Театральная компания ЗМ

THE KARAMAZOVS

Moscow Art Theatre
Presented in the frame of Russian Case 2019
Участник программы «Russian Case» Фестиваля 2019 года
Director: Konstantin Bogomolov

Duration: 4 h. 30 min.
Age category 18+

Konstantin Bogomolov directed his flagship stage version of Dostoyevsky novel in the style of Vladimir Sorokin’s late prose with its urge to deconstruct the Russian reality, jeering intermixture of the high and the low, depreciation of the habitual and therefore ineffective values.

The five-hour performance is structured partially as a collage of attractions combined with mocking the charisma of the Soviet and Western hit songs. On the other hand “The Karamazovs” largely consists of the sinful father’s conversations with his ungrateful sons; of the seeker of faith with the potential guru; of the victim with the executioner; of the holier-than-thou with the seductress. The close-ups of the actors telecast on three plasma screens combined with intense presentation of their spiritless existence create the key suspense of the performance.

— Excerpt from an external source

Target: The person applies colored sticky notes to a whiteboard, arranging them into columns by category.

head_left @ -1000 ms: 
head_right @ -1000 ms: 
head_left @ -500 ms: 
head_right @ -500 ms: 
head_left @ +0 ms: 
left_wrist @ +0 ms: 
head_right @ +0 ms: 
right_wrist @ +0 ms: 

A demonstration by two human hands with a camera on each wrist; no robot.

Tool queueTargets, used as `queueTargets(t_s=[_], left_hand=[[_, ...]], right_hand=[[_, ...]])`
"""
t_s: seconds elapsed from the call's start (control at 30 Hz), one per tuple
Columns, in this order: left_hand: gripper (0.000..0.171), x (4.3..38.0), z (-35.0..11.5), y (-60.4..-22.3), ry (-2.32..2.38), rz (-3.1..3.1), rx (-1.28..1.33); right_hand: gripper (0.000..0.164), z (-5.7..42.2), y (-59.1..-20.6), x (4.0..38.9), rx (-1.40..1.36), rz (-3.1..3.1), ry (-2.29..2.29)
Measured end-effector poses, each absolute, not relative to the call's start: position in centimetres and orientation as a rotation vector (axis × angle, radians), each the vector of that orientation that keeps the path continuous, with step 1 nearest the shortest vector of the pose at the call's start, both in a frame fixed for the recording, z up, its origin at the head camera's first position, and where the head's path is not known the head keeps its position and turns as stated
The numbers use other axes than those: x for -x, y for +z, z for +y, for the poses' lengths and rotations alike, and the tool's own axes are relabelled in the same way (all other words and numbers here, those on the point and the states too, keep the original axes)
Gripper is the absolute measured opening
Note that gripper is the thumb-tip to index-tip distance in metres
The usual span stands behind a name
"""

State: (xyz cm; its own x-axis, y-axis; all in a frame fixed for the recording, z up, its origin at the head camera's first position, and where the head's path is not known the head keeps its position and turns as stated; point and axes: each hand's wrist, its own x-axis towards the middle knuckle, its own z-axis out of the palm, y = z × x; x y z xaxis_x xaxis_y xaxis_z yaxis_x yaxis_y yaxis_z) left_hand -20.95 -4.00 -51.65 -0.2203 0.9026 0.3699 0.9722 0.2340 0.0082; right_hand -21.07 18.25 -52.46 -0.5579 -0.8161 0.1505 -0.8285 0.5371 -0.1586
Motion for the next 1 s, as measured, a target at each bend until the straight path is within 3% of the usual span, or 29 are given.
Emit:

Bogomolov has disrupted the situation of the society’s continual negligence of the repertory theatres as lacking the potential for making strong and relevant statements. The scandal that followed the premiere has been in the focus of attention of all the national media was the result not of the director’s disagreements with the MAT management but of the pre-announced non-normativity. After the last year’s “Ideal Husband” at which the Orthodox activists are regularly carrying out their protest actions, this stage version of Dostoyevsky has become one more powerful irritant that offered the public a harsh and grotesque copy of the present-day Russian reality.

Kristina Matvienko

 




 

This performance is made like a provocative pamphlet that most spitefully ridicules our modern society. The Karamazov story is presented not as a theme for a school composition, but as an inborn Russian bent for lustful self-torture and for torturing one’s near and dear ones, a lust for criminal behavior laid in the mosaic gold of prudish piety.

Alyona Karas, Rossiyskaya Gazeta

 

 



 

The upper layer of this multilayered cake is the satirical presentation of the Russian life. The action unfolds in the town with the name that can be translated as Beastville. This town in Bogomolov’s production becomes the source of artless jokes that are too artless to be taken seriously. Everything is beastly in Beastville – beastly cops, beastly bank, beastly TV. The sun never shines here and Feodor Karamazov is an owner of a network of sun-parlors. In Frank Castorf’s “The Idiot” every character sooner or later becomes an idiot and starts convulsing in epilepsy. And in Bogomolov’s town every resident sooner or later reveals some beastly qualities.